The input
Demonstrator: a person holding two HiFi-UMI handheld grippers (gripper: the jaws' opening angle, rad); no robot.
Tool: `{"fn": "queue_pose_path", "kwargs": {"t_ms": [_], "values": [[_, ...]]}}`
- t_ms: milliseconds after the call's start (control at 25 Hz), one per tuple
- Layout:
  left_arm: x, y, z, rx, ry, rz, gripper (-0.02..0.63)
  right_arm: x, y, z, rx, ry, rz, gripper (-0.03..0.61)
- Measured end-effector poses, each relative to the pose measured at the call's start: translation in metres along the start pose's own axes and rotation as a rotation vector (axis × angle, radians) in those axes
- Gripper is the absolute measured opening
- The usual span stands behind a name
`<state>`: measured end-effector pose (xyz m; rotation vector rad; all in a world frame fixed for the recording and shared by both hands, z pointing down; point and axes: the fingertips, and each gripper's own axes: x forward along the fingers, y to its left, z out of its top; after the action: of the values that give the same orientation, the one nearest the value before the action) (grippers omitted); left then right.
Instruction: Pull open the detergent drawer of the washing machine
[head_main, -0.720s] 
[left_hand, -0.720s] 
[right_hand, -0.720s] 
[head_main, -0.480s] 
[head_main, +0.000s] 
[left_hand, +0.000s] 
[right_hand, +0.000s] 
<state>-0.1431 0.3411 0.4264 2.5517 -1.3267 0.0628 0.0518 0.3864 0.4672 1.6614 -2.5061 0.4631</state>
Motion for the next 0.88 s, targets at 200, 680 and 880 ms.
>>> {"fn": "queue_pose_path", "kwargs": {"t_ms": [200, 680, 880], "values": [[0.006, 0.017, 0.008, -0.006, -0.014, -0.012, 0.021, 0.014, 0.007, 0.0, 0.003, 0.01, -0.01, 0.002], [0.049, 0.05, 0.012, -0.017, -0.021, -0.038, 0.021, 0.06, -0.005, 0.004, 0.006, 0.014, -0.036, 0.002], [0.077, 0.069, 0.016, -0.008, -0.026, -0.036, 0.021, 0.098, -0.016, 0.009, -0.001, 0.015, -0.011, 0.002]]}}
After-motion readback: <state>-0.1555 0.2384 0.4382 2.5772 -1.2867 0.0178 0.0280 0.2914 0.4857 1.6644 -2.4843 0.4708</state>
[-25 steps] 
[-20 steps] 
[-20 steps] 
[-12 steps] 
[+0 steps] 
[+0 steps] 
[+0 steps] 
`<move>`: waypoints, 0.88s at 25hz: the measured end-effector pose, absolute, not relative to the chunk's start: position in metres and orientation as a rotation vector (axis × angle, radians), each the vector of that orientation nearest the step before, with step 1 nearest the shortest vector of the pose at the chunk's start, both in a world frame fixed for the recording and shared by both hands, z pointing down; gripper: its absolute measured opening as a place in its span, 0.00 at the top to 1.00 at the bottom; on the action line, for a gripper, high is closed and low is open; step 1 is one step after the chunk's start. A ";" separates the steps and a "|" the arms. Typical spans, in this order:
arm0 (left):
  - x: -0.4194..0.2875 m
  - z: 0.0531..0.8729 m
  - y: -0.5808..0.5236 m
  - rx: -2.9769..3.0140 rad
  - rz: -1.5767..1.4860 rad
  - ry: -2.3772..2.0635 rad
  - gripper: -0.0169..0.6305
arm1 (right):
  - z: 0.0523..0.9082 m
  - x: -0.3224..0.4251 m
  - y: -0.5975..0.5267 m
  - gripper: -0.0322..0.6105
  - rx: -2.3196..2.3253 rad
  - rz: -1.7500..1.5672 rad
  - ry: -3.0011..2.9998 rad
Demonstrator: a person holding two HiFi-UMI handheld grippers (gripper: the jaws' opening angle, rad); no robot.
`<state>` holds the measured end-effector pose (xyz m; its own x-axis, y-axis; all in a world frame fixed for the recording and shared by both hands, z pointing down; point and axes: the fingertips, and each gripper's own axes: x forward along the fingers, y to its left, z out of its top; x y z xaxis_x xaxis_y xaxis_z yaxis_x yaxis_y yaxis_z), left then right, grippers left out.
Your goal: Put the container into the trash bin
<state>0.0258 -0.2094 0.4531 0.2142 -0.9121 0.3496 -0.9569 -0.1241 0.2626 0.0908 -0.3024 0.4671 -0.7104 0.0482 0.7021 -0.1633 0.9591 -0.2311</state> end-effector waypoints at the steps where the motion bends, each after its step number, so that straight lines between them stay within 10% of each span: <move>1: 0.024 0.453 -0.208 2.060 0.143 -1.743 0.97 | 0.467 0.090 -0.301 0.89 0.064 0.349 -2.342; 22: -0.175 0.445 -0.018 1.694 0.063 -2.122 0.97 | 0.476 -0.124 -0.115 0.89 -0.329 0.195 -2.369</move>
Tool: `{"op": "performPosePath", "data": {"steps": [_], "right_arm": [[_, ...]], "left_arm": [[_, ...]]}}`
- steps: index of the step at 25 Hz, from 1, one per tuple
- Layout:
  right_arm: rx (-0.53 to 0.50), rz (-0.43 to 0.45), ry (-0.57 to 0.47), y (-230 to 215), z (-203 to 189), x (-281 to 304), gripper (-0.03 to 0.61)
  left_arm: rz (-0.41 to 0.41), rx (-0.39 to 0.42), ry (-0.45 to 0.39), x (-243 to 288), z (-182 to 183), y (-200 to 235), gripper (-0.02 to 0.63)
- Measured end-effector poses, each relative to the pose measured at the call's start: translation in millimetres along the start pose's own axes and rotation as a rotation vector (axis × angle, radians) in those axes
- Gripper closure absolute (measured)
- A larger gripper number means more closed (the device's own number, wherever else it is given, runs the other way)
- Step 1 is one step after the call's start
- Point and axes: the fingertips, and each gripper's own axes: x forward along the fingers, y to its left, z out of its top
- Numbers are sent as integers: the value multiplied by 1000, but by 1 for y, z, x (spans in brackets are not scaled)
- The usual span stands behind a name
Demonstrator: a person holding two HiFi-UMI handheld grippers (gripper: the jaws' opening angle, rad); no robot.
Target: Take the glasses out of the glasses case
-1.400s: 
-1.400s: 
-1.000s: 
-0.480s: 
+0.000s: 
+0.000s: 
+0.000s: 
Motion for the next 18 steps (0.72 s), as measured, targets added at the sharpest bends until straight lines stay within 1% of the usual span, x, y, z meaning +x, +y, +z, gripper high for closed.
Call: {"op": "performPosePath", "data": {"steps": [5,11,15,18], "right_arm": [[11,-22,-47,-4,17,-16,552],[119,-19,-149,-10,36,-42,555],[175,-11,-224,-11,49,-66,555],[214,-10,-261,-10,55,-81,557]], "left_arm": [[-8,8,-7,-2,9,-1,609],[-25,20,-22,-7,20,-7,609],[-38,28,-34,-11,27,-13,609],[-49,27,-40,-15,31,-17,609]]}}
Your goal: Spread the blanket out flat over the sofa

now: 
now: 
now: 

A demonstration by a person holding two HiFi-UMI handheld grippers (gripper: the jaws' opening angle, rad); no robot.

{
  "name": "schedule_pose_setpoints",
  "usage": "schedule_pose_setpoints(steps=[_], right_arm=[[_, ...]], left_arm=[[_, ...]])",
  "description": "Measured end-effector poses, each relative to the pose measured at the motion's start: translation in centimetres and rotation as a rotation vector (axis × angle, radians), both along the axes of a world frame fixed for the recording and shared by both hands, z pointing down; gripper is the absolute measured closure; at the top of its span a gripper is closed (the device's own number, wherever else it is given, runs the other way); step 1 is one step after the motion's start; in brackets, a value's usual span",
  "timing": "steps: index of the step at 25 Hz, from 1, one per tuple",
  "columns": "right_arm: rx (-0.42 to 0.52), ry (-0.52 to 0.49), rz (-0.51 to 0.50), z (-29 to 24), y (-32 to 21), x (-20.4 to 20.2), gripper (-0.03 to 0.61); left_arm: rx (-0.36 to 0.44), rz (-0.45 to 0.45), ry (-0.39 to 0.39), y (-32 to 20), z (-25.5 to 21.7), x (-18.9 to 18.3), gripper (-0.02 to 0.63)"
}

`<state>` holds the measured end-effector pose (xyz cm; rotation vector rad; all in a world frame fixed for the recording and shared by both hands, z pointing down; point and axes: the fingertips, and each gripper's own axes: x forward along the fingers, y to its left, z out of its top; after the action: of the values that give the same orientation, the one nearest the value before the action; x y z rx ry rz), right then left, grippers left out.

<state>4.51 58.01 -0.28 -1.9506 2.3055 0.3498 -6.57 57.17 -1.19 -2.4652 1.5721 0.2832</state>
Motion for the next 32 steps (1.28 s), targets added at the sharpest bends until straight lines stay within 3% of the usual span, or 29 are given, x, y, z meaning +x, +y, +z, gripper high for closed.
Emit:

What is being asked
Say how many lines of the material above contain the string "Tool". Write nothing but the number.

Task solution
2